Multiplication of Natural Numbers is Provable
Theorem
Let $x, y \in \N$ be natural numbers.
Then there exists a formal proof of:
- $\sqbrk x \times \sqbrk y = \sqbrk {x \times y}$
in minimal arithmetic, where $\sqbrk a$ is the unary representation of $a$.
Proof
By Unary Representation of Natural Number, let $\sqbrk a$ denote the term $\map s {\dots \map s 0}$, where there are $a$ applications of the successor mapping to the constant $0$.

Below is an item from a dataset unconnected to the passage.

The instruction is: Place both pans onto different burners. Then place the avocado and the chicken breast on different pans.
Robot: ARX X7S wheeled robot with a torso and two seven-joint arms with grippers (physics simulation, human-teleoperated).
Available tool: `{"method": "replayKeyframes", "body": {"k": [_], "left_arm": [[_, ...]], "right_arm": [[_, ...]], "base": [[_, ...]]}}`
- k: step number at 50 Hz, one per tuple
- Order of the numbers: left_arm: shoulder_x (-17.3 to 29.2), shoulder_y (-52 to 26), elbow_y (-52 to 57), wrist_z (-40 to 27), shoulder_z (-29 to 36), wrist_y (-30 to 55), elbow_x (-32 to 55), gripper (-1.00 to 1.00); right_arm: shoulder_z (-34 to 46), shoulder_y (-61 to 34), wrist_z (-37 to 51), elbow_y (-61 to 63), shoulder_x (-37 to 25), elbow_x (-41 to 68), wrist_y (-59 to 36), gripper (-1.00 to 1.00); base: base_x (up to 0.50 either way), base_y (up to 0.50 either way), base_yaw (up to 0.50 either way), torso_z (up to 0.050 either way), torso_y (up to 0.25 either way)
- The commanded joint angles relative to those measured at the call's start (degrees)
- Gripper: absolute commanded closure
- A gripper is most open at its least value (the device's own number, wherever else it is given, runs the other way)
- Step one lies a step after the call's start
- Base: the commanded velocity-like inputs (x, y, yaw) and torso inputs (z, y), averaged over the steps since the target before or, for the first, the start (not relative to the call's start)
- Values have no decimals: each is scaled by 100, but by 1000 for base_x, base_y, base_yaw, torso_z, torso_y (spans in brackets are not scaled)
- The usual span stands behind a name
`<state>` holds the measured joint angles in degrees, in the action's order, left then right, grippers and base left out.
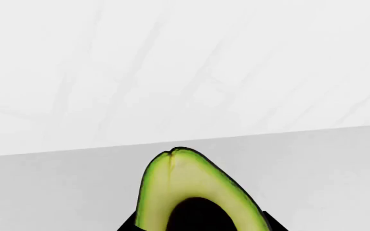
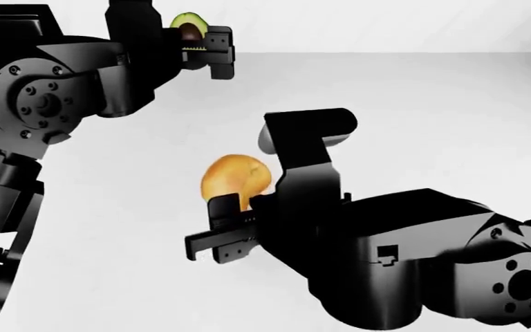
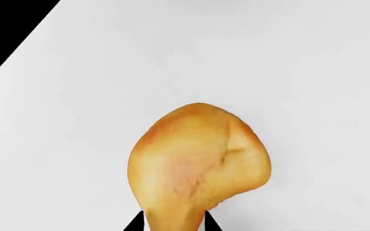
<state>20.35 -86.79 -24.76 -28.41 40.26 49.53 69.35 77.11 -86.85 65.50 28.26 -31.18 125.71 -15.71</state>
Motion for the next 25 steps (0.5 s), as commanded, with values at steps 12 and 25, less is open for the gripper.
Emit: {"method": "replayKeyframes", "body": {"k": [12,25], "left_arm": [[86,7,89,-164,-63,-162,1,100],[255,76,440,-356,-239,-86,237,100]], "right_arm": [[-490,-314,471,749,-313,-175,273,100],[-980,-465,148,1099,-1191,-100,318,100]], "base": [[0,0,0,0,0],[0,0,0,0,0]]}}
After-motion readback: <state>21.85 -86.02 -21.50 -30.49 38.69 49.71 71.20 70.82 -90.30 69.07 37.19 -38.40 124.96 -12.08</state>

Proceed by induction on $y$.
Base Case
Let $y = 0$.
Then $\sqbrk y = 0$.
The following is a formal proof:
By the tableau method of natural deduction:
| Line | Pool | Formula | Rule | Depends upon | Notes | |
|---|---|---|---|---|---|---|
| 1 | $\forall a: a \times 0 = 0$ | Axiom $\text M 5$ | ||||
| 2 | $\sqbrk x \times 0 = 0$ | Universal Instantiation |
But $x \times 0 = 0$.
Therefore, $\sqbrk {x \times 0} = \sqbrk 0$.

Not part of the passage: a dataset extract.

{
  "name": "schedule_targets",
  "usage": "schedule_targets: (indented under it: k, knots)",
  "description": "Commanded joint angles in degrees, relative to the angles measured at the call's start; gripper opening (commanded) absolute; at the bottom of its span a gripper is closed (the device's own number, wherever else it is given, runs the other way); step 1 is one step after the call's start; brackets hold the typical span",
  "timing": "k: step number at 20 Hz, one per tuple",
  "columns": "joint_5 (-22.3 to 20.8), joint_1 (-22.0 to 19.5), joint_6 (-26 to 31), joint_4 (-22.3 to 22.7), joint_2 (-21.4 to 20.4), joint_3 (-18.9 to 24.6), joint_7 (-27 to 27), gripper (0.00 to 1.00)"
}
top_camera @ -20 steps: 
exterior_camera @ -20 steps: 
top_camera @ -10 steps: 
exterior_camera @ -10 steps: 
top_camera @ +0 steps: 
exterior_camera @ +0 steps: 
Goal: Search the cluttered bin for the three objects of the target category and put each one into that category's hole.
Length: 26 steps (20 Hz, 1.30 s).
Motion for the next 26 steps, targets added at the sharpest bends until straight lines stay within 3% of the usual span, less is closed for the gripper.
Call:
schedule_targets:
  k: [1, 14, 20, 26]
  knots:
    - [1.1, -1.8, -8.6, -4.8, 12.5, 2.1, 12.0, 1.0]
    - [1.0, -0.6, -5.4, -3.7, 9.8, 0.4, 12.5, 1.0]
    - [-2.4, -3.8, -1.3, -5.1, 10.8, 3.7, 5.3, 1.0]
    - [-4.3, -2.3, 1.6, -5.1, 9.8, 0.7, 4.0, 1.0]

Thus, the proof above is a formal proof of $\sqbrk x \times 0 = \sqbrk {x \times 0}$.
$\Box$
Induction Step
Let there exist a formal proof of $\sqbrk x \times \sqbrk y = \sqbrk {x \times y}$.
Then the following is a formal proof:
By the tableau method of natural deduction:
| Line | Pool | Formula | Rule | Depends upon | Notes | |
|---|---|---|---|---|---|---|
| 1 | $\sqbrk x \times \sqbrk y = \sqbrk {x \times y}$ | Theorem Introduction | (None) | Induction hypothesis | ||
| 2 | $\forall a, b: a = b \implies a + \sqbrk x = b + \sqbrk x$ | Theorem Introduction | (None) | Substitution Property of Equality | ||
| 3 | $\sqbrk x \times \sqbrk y = \sqbrk {x \times y} \implies \paren {\sqbrk x \times \sqbrk y} + \sqbrk x = \sqbrk {x \times y} + \sqbrk x$ | Universal Instantiation | 2 | |||
| 4 | $\paren {\sqbrk x \times \sqbrk y} + \sqbrk x = \sqbrk {x \times y} + \sqbrk x$ | Modus Ponendo Ponens | 3, 2 | |||
| 5 | $\forall a, b: a \times \map s b = \paren {a \times b} + a$ | Axiom $\text M 6$ | ||||
| 6 | $\sqbrk x \times \map s {\sqbrk y} = \paren {\sqbrk x \times \sqbrk y} + \sqbrk x$ | Universal Instantiation | 5 | |||
| 7 | $\sqbrk x \times \map s {\sqbrk y} = \paren {\sqbrk x \times \sqbrk y} + \sqbrk x \land \paren {\sqbrk x \times \sqbrk y} + \sqbrk x = \sqbrk {x \times y} + \sqbrk x$ | Rule of Conjunction | 6, 4 | |||
| 8 | $\forall a,b,c: \paren {a = b} \land \paren {b = c} \implies a = c$ | Theorem Introduction | (None) | Equality is Transitive | ||
| 9 | $\sqbrk x \times \map s {\sqbrk y} = \paren {\sqbrk x \times \sqbrk y} + \sqbrk x \land \paren {\sqbrk x \times \sqbrk y} + \sqbrk x = \sqbrk {x \times y} + \sqbrk x \implies \sqbrk x \times \map s {\sqbrk y} = \sqbrk {x \times y} + \sqbrk x$ | Universal Instantiation | 8 | |||
| 10 | $\sqbrk x \times \map s {\sqbrk y} = \sqbrk {x \times y} + \sqbrk x$ | Modus Ponendo Ponens | 9, 7 | |||
| 11 | $\sqbrk {x \times y} + \sqbrk x = \sqbrk {\paren {x \times y} + x}$ | Theorem Introduction | (None) | Addition of Natural Numbers is Provable | ||
| 12 | $\sqbrk x \times \map s {\sqbrk y} = \sqbrk {x \times y} + \sqbrk x \land \sqbrk {x \times y} + \sqbrk x = \sqbrk {\paren {x \times y} + x}$ | Rule of Conjunction | 10, 11 | |||
| 13 | $\sqbrk x \times \map s {\sqbrk y} = \sqbrk {x \times y} + \sqbrk x \land \sqbrk {x \times y} + \sqbrk x = \sqbrk {\paren {x \times y} + x} \implies \sqbrk x \times \map s {\sqbrk y} = \sqbrk {\paren {x \times y} + x}$ | Universal Instantiation | 8 | |||
| 14 | $\sqbrk x \times \map s {\sqbrk y} = \sqbrk {\paren {x \times y} + x}$ | Modus Ponendo Ponens | 13, 12 |
Therefore, there exists a formal proof of $\sqbrk x \times \map s {\sqbrk y} = \sqbrk {\paren {x \times y} + x}$.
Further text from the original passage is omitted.